GLYCOPEPTIDE ANTIBIOTIC ANALOGS EFFECTIVE AGAINST VANCOMYCIN-RESISTANT BACTERIAL STRAINS

摘要

The invention is directed to glycopeptide antibiotics and their aglycones that are engineered to overcome bacterial resistance by replacement of a single, specific peptide carboxamide group in the core peptide of the glycopeptide antibiotic with an amidine group. The amidine pseudopeptide analog of the glycopeptide is effective in killing vancomycin-resistant bacteria at therapeutically achievable concentrations in a patient.

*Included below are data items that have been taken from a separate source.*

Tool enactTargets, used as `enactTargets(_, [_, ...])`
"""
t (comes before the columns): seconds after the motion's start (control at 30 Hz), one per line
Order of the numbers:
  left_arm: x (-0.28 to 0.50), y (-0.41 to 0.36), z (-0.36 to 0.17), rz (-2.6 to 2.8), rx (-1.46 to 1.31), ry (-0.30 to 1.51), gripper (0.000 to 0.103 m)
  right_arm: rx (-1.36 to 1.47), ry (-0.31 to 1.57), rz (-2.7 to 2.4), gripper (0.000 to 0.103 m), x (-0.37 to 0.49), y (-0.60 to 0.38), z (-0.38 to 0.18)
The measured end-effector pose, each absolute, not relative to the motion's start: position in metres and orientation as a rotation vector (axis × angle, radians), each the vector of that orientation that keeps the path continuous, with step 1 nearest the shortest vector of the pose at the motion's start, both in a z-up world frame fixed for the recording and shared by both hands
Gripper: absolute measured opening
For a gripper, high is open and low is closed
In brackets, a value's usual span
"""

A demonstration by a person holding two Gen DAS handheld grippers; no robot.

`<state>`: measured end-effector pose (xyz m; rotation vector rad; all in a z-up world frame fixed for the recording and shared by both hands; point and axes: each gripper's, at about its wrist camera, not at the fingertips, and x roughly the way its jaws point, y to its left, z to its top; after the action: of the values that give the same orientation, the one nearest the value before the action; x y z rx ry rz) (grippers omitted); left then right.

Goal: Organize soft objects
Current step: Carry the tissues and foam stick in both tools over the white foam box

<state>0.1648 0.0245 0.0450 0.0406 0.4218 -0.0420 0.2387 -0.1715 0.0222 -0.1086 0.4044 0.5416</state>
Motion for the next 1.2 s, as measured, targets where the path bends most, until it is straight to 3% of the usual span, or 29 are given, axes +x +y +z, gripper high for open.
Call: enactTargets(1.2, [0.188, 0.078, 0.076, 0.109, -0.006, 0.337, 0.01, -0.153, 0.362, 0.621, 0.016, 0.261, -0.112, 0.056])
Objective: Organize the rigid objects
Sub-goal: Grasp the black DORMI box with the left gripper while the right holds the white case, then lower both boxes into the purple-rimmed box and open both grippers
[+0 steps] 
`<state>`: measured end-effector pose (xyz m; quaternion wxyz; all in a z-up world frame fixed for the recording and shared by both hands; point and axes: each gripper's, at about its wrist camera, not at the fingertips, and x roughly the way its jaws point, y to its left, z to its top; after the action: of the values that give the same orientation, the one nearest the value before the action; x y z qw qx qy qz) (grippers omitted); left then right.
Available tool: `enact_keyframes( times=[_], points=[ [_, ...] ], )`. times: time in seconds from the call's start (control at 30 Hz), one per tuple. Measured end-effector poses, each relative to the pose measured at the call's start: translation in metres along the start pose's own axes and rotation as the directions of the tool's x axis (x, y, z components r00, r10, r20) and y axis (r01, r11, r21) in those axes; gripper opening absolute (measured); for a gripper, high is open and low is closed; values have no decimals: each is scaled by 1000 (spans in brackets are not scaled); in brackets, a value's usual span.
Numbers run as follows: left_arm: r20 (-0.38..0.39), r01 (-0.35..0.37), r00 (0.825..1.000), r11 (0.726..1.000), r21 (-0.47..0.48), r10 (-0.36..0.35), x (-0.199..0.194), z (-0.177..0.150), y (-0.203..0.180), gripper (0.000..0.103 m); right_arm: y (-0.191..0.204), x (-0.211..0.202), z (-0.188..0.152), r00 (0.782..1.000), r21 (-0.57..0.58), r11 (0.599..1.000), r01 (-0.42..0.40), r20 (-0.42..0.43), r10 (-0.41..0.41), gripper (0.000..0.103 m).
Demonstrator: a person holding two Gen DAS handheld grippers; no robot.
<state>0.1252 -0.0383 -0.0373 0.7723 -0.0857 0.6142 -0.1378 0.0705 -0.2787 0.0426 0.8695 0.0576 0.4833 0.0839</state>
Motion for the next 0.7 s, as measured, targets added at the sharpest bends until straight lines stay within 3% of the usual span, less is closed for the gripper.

For example, a [ψ[C(═NH)NH]Tpg4]- vancomycin aglycon designed to exhabit the dual binding to D-Ala-D-Ala and D-Ala-D-Lac needed to reinstate activity against vancomycin-resistant bacteria has been shown to overcome a common mode of bacterial resistance to the “last resort” antibiotics of the glycopeptide class. The pseudopeptide amidine analogs can be prepared from corresponding pseudopeptide thioamide analogs, which can be prepared synthetically, semi-synthetically, or biosynthetically.

主权项

1. An antibiotic glycopeptide-analogous compound for treatment of glycopeptide-resistant bacterial infections, comprising a pseudopeptide analog of a glycopeptide antibiotic or aglycone thereof, wherein the compound comprises a core pseudopeptide sequence having an amidine group that replaces a carboxamide linking group of a core peptide of the glycopeptide antibiotic or aglycone thereof, wherein a carboxamide O atom of a D ring-bearing aminoacid residue of the peptide core of the glycopeptide or aglycone has been replaced by an NH group, to provide a respective ψ-amidine pseudopeptide analog of the glycopeptide antibiotic or aglycone.